When using options, the investor takes out an option to buy futures contracts at today’s price (or another agreed price). Let’s say that price is 95. An option to buy is known as a call option.
If interest rates fall the futures contract price will rise, let’s say to 97. The investor would therefore sell at 97 then exercise the option to buy at 95. The gain on the options is used to offset the lower interest that has been earned.
If interest rates rise the futures contract price will fall, let’s say to 93. Clearly, the investor would not sell futures at 93 and exercise the option by insisting on their right to sell at 95. The option is allowed to lapse and the investor enjoys extra income form the higher interest rate.
Options therefore give borrowers and lenders a way of guaranteeing minimum income or maximum costs whilst leaving the door open to the possibility of higher income or lower costs. These ‘heads I win, tails you lose’ benefits have to be paid for and a non-returnable premium has to be paid up front to acquire the options.
Interest rate caps, floors and collars
Interest rate cap:
A cap involves using interest rate options to set a maximum interest rate for borrowers. If the actual interest rate is lower, the option is allowed to lapse.
Interest rate floors:
A floor involves using interest rate options to set a minimum interest rate for investors. If the actual interest rate is higher the investor will let the option lapse.
Interest rate collar:
A collar involves using interest rate options to confine the interest paid or earned within a pre-determined range. A borrower would buy a cap and sell a floor, thereby offsetting the cost of buying a cap against the premium received by selling a floor. A depositor would buy a floor and sell a cap.
Interest rate swaps
Interest rate swaps allow companies to exchange interest payments on an agreed notional amount for an agreed period of time. Swaps may be used to hedge against adverse interest rate movements or to achieve a desired balanced between fixed and variable rate debt.

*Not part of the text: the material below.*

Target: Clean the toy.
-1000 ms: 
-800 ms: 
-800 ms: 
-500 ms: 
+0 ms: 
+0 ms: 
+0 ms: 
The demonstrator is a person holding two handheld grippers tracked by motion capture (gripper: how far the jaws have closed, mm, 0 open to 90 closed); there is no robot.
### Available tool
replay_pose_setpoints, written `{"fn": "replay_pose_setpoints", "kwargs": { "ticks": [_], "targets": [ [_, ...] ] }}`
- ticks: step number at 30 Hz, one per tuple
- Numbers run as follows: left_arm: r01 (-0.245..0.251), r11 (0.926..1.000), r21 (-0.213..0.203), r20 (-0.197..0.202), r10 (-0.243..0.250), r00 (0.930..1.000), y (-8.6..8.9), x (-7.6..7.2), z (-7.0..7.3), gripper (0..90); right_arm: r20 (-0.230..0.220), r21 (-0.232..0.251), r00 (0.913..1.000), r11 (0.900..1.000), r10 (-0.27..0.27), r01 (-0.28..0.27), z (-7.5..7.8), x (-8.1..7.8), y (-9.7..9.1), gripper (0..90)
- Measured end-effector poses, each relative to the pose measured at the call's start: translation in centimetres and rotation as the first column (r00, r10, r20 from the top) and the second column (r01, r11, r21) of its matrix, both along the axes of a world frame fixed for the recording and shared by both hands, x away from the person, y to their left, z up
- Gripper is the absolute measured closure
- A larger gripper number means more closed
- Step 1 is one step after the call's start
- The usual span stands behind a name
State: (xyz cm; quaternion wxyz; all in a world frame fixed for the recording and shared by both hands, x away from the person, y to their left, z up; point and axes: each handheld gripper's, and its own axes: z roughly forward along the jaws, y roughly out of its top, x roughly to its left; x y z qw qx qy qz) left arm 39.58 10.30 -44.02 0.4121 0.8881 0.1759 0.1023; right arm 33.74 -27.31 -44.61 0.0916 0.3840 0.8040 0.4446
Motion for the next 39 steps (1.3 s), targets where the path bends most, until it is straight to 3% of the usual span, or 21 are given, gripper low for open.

Interest rate swaps allow both counterparties to benefit from the interest payment exchange by obtaining better borrowing rates than they are offered by a bank.
Interest rate swaps are arranged by a financial intermediary such as a bank, so the counterparties may never meet. However, the obligation to meet the original interest payments remains with the original borrower if a counterparty defaults, but this counterparty risk is reduced or eliminated if a financial intermediary arranges the swap.
The most common type of swap involves exchanging fixed interest payments for variable interest payments on the same notional amount. This is known as a plain vanilla swap.
Interest rate swaps allow companies to hedge over a longer period of time than other interest rate derivatives, but do not allow companies to benefit from favourable movements in interest rates.
Another form of swap is a currency swap, which is also an interest rate swap. Currency swaps are used to exchange interest payments and the principal amounts in different currencies over an agreed period of time. They can be used to eliminate transaction risk on foreign currency loans. An example would be a swap that exchanges fixed rate dollar debt for fixed rate euro debt.